Aim of the exercise:
Only one stretch of the listing below is wanted: every line from the first to the line containing "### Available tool", set down exactly.

Records:

[Start of Attachment]

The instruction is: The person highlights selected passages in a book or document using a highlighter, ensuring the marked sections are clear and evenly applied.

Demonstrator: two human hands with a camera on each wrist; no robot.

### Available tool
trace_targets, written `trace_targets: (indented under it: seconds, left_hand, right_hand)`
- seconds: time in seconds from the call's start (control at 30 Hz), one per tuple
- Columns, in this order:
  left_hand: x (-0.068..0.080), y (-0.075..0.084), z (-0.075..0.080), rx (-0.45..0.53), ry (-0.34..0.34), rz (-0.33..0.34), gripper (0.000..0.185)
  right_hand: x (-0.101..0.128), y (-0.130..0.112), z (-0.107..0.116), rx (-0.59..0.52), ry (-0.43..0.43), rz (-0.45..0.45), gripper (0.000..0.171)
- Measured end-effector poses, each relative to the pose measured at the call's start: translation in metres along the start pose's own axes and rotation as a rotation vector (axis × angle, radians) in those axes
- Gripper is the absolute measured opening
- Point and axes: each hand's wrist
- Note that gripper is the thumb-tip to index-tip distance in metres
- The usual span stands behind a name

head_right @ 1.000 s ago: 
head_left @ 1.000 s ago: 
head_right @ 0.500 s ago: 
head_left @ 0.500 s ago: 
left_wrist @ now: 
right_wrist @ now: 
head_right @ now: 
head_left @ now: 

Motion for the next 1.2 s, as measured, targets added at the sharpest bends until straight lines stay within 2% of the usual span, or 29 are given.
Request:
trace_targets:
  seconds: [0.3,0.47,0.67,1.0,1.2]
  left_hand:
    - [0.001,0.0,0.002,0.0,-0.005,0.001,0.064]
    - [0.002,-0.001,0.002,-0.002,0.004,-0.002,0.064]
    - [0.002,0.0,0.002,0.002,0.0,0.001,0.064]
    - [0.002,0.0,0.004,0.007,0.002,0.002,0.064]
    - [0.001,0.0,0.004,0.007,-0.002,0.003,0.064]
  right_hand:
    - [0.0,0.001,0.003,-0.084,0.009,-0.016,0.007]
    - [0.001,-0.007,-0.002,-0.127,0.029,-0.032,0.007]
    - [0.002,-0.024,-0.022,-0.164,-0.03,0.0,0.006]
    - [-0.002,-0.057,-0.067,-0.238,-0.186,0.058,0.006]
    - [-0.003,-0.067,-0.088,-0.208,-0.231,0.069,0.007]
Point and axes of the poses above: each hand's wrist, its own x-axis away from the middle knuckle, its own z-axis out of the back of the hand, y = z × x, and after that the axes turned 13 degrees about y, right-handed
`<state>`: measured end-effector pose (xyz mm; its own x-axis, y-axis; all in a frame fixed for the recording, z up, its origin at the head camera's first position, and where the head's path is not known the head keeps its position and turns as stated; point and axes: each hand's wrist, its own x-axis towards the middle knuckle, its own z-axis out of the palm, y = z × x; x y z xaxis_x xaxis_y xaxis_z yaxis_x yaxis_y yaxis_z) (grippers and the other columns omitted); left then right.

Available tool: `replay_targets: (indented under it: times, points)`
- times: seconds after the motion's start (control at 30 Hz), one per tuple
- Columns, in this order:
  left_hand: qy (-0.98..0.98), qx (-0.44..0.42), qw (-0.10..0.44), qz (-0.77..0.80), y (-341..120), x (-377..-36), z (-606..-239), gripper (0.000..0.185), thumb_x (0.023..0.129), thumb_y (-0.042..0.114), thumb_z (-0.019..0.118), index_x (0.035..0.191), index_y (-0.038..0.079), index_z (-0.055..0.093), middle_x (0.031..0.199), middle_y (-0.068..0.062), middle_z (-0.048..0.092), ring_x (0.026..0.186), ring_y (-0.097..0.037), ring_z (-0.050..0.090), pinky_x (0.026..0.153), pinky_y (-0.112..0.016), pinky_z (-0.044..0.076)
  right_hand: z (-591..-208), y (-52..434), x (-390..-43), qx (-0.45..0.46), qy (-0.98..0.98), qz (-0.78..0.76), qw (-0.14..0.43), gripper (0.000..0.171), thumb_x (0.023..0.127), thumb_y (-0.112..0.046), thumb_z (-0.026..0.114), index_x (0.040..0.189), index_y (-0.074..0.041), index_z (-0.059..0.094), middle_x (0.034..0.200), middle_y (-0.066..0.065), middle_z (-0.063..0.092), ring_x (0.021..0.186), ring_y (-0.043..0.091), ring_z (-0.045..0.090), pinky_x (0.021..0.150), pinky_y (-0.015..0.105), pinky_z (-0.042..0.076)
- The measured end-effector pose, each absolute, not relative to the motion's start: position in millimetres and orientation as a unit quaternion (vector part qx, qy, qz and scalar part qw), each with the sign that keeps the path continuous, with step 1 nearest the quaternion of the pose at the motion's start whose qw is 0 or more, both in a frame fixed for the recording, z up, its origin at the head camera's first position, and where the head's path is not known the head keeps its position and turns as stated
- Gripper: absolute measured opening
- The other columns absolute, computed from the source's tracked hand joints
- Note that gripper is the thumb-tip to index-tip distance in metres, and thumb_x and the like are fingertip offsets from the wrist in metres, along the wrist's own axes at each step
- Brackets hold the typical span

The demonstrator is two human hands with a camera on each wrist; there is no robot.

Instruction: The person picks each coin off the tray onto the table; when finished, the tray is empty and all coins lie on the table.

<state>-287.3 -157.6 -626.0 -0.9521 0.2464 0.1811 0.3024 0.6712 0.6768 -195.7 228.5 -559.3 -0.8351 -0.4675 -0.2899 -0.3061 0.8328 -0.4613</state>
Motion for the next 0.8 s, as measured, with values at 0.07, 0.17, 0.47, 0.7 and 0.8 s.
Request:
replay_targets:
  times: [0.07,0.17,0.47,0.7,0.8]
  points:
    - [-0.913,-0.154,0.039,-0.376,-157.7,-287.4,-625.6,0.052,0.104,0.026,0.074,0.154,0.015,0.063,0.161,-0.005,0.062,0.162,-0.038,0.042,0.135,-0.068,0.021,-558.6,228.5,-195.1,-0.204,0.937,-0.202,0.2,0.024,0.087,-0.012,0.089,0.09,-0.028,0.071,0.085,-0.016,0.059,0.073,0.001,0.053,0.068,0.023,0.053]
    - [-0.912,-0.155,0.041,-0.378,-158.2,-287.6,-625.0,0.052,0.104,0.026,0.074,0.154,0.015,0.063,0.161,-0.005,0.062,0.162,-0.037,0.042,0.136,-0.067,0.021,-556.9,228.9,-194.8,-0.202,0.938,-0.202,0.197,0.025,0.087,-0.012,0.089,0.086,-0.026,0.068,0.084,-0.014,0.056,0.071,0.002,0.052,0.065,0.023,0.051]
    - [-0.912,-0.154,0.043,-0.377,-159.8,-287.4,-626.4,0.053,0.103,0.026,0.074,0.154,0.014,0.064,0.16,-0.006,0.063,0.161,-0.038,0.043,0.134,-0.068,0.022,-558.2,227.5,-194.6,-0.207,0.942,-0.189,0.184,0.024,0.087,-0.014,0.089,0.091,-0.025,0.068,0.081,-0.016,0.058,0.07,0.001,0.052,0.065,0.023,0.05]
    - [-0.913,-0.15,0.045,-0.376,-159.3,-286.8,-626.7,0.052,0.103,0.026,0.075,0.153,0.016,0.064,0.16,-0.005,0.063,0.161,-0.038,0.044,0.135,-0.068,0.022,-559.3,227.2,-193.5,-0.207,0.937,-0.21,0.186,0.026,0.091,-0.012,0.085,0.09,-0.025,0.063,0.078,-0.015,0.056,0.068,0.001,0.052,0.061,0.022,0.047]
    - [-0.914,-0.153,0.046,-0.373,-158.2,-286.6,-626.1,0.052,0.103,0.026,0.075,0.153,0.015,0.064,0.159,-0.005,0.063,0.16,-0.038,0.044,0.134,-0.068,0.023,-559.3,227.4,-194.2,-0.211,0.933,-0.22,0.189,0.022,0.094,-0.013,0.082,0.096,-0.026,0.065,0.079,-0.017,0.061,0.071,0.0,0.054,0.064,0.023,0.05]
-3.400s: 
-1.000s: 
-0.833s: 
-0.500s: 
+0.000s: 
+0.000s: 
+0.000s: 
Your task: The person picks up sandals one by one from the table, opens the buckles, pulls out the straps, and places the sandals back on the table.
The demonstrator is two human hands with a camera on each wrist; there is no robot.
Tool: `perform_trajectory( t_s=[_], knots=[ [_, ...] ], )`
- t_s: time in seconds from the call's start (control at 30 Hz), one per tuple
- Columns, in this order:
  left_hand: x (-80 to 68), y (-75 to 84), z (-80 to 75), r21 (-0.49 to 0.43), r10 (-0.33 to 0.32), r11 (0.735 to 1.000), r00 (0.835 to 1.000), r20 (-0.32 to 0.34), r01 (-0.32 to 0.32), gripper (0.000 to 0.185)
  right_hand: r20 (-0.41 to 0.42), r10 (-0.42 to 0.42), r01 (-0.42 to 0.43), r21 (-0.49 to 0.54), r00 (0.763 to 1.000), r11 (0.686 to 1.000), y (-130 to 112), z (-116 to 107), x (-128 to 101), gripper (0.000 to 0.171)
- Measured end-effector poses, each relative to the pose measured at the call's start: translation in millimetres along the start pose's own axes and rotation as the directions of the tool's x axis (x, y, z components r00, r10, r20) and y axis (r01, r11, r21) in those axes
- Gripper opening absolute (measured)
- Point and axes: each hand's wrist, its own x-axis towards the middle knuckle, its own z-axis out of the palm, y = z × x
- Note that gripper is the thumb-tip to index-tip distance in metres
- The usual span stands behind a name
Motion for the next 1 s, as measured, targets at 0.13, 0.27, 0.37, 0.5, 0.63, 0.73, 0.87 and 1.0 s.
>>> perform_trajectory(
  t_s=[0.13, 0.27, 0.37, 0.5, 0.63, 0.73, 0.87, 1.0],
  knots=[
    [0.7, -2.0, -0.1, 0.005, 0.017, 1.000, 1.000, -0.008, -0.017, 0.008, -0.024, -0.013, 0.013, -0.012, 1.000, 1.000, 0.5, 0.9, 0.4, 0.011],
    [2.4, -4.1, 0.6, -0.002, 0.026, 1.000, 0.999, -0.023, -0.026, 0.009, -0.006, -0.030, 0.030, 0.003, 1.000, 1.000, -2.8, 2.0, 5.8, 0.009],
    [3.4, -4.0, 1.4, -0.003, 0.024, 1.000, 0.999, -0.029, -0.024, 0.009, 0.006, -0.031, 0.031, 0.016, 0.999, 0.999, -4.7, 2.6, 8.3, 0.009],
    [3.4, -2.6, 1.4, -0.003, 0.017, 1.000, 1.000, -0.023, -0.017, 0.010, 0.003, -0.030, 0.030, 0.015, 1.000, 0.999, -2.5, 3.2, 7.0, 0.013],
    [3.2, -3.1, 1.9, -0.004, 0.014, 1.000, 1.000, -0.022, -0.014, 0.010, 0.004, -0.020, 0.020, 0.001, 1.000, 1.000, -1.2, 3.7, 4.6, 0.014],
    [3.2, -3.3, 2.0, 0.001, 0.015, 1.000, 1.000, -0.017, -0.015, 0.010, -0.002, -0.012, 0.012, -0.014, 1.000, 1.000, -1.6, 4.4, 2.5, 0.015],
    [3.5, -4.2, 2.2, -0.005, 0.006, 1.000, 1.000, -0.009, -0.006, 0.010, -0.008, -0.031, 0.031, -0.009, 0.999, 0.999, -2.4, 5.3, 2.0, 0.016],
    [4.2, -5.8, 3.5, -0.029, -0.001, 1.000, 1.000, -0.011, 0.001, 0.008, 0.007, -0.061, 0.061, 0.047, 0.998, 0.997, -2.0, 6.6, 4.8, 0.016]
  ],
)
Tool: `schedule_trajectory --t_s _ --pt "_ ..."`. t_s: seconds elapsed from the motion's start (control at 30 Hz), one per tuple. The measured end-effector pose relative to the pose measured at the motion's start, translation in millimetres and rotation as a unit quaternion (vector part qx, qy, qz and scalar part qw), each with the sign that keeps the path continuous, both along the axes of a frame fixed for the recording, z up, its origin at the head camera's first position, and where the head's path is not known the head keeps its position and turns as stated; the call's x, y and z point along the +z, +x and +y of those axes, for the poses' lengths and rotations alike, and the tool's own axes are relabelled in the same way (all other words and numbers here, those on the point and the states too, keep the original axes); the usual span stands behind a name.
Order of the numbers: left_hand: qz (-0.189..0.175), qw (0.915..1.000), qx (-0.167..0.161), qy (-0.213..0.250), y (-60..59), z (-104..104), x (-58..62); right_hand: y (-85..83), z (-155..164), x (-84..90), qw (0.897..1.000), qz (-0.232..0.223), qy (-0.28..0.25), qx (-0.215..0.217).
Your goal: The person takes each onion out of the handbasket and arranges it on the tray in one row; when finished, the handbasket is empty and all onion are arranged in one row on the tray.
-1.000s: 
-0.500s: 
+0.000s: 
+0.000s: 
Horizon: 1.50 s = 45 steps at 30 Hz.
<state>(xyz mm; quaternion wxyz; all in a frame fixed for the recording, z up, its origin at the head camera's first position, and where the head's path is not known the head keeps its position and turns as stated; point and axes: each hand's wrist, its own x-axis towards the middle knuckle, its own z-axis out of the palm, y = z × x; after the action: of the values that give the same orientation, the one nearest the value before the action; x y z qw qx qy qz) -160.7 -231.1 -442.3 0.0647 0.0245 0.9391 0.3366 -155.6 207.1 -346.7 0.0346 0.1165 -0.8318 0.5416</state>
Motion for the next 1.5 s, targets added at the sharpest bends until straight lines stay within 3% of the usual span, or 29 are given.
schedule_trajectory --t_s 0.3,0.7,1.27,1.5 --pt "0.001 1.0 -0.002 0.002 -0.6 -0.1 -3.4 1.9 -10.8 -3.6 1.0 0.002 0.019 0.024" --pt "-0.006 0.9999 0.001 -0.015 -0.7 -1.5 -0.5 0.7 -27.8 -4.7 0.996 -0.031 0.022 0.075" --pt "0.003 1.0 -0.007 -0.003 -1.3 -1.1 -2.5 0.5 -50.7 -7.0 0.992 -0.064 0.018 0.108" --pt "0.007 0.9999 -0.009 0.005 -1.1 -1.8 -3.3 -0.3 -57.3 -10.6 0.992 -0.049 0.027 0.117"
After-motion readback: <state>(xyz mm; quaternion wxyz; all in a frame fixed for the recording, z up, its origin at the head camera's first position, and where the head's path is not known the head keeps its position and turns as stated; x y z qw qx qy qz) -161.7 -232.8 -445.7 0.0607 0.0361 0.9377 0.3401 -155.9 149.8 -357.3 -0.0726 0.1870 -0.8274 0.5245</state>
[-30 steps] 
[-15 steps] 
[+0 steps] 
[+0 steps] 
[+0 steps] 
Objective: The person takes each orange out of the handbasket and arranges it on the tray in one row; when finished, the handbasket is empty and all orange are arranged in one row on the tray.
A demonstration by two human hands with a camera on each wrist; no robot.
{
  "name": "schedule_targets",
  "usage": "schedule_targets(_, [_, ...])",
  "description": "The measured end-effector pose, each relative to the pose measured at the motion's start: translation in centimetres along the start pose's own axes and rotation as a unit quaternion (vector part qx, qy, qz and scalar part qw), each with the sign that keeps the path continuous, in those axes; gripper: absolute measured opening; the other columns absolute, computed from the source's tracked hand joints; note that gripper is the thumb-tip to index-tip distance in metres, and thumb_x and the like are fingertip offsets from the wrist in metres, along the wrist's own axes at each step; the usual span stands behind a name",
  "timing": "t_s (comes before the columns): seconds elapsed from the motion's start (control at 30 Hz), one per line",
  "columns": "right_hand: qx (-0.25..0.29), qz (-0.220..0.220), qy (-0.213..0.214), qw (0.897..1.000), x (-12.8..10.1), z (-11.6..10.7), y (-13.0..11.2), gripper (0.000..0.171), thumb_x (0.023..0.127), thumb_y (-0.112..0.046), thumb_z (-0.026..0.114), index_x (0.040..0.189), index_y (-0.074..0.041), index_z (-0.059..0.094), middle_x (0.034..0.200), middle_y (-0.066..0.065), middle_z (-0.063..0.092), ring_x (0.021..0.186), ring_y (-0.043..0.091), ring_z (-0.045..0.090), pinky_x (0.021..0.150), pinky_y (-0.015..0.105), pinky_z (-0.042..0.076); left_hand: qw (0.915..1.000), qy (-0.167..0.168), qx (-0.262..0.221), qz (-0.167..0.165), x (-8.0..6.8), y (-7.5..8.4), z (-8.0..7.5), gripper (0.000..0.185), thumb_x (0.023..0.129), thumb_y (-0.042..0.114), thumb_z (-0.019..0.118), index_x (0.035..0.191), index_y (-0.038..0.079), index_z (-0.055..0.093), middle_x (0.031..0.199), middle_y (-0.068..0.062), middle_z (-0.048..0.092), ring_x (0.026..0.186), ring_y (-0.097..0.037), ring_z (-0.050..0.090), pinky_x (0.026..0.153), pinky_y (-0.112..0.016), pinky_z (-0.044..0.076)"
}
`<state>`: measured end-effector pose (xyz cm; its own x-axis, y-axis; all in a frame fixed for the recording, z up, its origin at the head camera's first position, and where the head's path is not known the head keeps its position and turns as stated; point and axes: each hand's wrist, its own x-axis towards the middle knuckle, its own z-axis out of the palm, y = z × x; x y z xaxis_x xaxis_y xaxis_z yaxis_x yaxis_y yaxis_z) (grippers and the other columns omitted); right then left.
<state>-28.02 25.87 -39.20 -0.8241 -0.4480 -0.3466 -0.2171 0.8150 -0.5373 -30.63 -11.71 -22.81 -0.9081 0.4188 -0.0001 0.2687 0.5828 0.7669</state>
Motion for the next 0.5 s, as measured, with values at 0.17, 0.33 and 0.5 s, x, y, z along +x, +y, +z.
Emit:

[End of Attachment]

Answer for this exercise:
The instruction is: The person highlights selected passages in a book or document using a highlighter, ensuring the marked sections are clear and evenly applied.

Demonstrator: two human hands with a camera on each wrist; no robot.

### Available tool

No further response is needed.